Understanding CSS Basics for Web Scraping
Many resources I came across on web scraping speak to the need to understand the basics of HTML to web scrape; this doesn't seem to extend to CSS, is the impression I'm getting from my research. With the benefit of hindsight, I think it's helpful to learn the fundamentals of CSS beyond just what it is.
HTML and CSS are like inseparable besties. When web-scraping, we use query languages like XPath and CSS Selector (more about that in a future blog) to describe to the computer how it should find the content we seek. We tell it the characteristics or elements relationships of HTML/CSS to look for. If it helps, you can think of it as using Search in a word document.
It's likely that when you embark on your first web scraping project, you'll be following web scraping tutorials. I recall perplexing and struggling to follow the first couple of videos I watched. I had difficulty discerning between what's HTML and what's CSS. Explanation in those videos is often scant. Without some foundational understanding, it's also hard to comprehend the documentation on the libraries of functions required in web scraping.
I don't know about you, for things I want to learn, I like to spend time understanding the content quite deeply. I wouldn't say I like it when I'm told how it is without understanding the why or the purpose it serves. Knowing the why and purpose, I can recall more of what I've learned.

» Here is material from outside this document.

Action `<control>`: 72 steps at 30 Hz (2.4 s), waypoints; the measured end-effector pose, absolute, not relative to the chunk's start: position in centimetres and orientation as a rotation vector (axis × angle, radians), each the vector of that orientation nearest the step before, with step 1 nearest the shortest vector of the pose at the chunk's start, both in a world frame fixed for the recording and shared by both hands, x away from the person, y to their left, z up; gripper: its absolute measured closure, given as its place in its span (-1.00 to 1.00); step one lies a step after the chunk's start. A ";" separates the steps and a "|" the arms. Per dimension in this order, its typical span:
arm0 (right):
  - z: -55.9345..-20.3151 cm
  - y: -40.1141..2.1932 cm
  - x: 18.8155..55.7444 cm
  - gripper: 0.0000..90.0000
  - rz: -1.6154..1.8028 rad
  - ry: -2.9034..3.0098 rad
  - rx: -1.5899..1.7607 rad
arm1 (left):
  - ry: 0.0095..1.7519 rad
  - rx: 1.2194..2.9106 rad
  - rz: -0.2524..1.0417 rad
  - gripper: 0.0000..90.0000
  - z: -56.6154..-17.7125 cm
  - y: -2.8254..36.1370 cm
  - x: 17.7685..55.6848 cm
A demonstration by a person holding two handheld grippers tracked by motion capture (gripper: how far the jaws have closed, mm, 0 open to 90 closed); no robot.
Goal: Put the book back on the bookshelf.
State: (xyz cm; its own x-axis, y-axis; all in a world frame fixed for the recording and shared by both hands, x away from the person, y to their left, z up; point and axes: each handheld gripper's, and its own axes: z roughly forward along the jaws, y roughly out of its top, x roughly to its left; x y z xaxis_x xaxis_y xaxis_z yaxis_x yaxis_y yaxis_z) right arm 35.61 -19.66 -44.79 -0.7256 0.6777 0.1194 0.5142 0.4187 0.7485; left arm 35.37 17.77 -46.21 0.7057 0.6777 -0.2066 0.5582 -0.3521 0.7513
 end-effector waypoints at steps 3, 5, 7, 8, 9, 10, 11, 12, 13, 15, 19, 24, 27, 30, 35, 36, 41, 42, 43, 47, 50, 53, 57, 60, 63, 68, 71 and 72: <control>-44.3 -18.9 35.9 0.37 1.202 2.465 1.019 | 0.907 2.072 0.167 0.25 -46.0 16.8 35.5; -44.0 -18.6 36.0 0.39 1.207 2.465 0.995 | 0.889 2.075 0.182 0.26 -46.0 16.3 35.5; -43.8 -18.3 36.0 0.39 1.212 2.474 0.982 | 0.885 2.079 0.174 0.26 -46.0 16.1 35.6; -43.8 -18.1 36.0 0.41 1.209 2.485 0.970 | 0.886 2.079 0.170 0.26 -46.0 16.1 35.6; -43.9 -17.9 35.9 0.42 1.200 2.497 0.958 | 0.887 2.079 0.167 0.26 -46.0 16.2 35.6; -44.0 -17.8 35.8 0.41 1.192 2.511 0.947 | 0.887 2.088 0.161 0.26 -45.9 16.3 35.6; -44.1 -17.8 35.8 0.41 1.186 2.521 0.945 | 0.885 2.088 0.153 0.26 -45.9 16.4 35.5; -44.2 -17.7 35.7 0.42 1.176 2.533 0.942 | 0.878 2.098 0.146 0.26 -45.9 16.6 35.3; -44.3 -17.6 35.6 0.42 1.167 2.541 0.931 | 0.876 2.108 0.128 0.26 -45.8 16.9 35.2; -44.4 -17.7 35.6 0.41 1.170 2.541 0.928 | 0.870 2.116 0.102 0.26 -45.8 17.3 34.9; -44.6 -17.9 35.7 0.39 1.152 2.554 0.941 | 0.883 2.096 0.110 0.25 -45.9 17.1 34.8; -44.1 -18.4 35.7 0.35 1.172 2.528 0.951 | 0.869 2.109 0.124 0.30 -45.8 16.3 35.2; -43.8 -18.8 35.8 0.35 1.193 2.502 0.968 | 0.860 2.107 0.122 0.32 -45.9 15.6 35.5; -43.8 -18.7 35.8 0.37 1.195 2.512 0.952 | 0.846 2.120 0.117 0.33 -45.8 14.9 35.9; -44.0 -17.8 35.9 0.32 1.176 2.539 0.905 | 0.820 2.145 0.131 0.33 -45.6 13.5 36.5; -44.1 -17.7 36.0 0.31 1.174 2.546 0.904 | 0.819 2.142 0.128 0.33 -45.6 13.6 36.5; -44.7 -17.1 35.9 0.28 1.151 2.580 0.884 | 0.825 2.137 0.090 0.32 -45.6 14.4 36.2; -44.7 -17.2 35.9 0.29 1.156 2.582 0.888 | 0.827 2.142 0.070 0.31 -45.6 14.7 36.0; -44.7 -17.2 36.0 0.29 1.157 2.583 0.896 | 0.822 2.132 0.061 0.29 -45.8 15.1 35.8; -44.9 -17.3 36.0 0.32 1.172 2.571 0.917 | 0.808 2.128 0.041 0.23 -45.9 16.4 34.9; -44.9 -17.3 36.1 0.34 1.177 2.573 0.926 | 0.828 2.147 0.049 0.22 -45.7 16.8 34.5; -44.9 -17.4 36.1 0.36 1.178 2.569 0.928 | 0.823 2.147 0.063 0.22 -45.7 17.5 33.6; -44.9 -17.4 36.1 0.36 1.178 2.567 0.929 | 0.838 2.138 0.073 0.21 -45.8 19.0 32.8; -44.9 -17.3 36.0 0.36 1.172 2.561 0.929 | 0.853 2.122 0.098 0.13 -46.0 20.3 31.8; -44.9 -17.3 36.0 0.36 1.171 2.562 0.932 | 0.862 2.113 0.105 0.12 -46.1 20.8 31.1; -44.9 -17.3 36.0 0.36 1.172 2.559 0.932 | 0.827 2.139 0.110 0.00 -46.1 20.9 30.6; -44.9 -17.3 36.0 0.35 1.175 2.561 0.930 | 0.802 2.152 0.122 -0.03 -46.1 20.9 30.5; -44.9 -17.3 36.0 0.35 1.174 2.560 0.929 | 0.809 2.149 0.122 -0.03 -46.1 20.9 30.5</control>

So, in this blog, let's look at the following:
- What is CSS?
- CSS Syntax
- CSS selectors
- How to add CSS to HTML?
What is CSS?
In my last blog, I explained that CSS stands for Cascading Style Sheet. It is a styling language that dresses up and beautifies HTML. With CSS, you can make text bold, change table size and colour background, add borders, and essentially edit pretty much any webpage aspects to make them attractive.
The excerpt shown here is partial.